Chris Wong's Development Blog: Making concurrent HTTP requests in Java

There may be occasions when you need to make multiple HTTP requests. The easy way is to simply make one request after another in sequence. If that's all you need, there is no need to read further. This will only complicate your life. Go away. Shoo.

The hard way to do this is to make multiple requests concurrently. Generally at scale (otherwise, why bother?). That's what I will play with in this post. Most of the time spent in a HTTP request is waiting for the response, so we want to get those requests all out at once, then wait for their responses. The typical pattern is to use async requests.

Test scenario:

Make 1000 concurrent HTTP calls to a REST endpoint
For each request, the server will wait 3 seconds before responding, simulating "work".

The results of my experimentation follows.

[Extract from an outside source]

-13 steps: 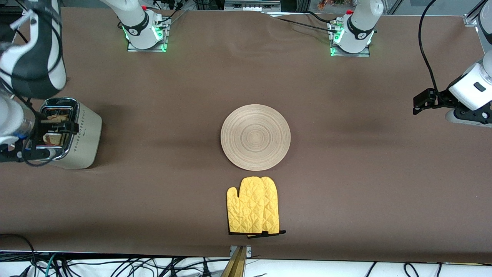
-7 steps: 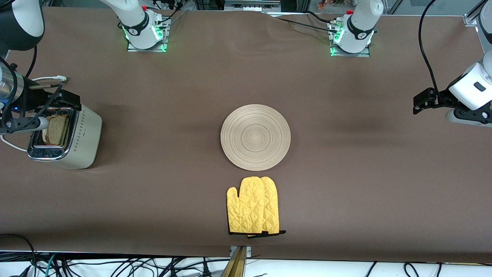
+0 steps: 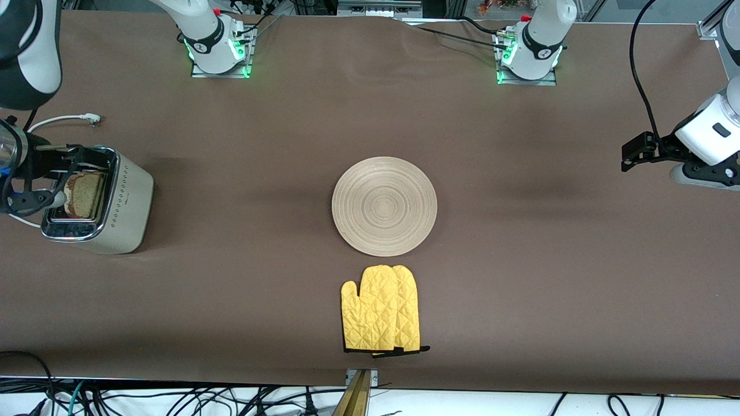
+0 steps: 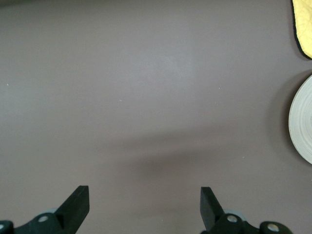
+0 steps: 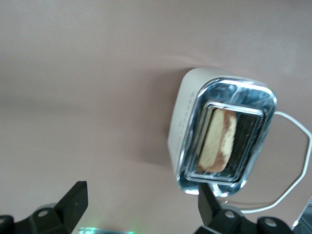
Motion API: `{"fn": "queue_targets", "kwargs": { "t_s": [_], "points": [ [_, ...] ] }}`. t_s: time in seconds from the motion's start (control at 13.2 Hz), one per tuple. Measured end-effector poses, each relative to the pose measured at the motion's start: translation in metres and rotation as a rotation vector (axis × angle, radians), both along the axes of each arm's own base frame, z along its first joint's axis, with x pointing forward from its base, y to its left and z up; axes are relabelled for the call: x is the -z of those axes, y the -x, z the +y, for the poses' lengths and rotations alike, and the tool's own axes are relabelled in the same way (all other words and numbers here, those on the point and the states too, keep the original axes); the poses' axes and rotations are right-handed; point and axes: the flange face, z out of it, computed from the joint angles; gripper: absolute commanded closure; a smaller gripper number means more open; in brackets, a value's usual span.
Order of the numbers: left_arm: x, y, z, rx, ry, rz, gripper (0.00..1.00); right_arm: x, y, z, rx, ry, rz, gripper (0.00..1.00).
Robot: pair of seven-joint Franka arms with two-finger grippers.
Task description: Move plate and put bread in toaster
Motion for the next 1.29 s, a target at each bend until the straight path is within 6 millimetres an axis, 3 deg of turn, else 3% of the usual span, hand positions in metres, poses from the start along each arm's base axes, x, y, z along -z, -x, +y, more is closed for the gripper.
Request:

Method 1: wrap your call in CompletableFuture

You could just wrap your existing old school synchronous request in a CompletableFuture:

List<CompletableFuture<Response>> futures = new ArrayList<>();
for (int i = 0; i < numRequests; i++) {
     String url = "...";
     futures.add(CompletableFuture.supplyAsync(() ->
         restTemplate.getForObject(url, SomeResponse.class), executor));
}
CompletableFuture.allOf(futures.toArray(new CompletableFuture[0])).join();
// read and process results

How long this takes depends on at least a couple of things:

What kind of Executor are those futures running on?
When does the request actually get sent?

If you did not specify the executor instance as I did above, the CompletableFuture will just run in the default ForkJoinPool.commonPool(). This typically is configured with a thread pool roughly equal to the number of CPU cores. That configuration is fine for CPU intensive processing, but is not appropriate for I/O intensive use cases like this, where the thread spends most of its time waiting for the network. In this experiment, I configured an Executor with a thread pool of size 50. How does this perform?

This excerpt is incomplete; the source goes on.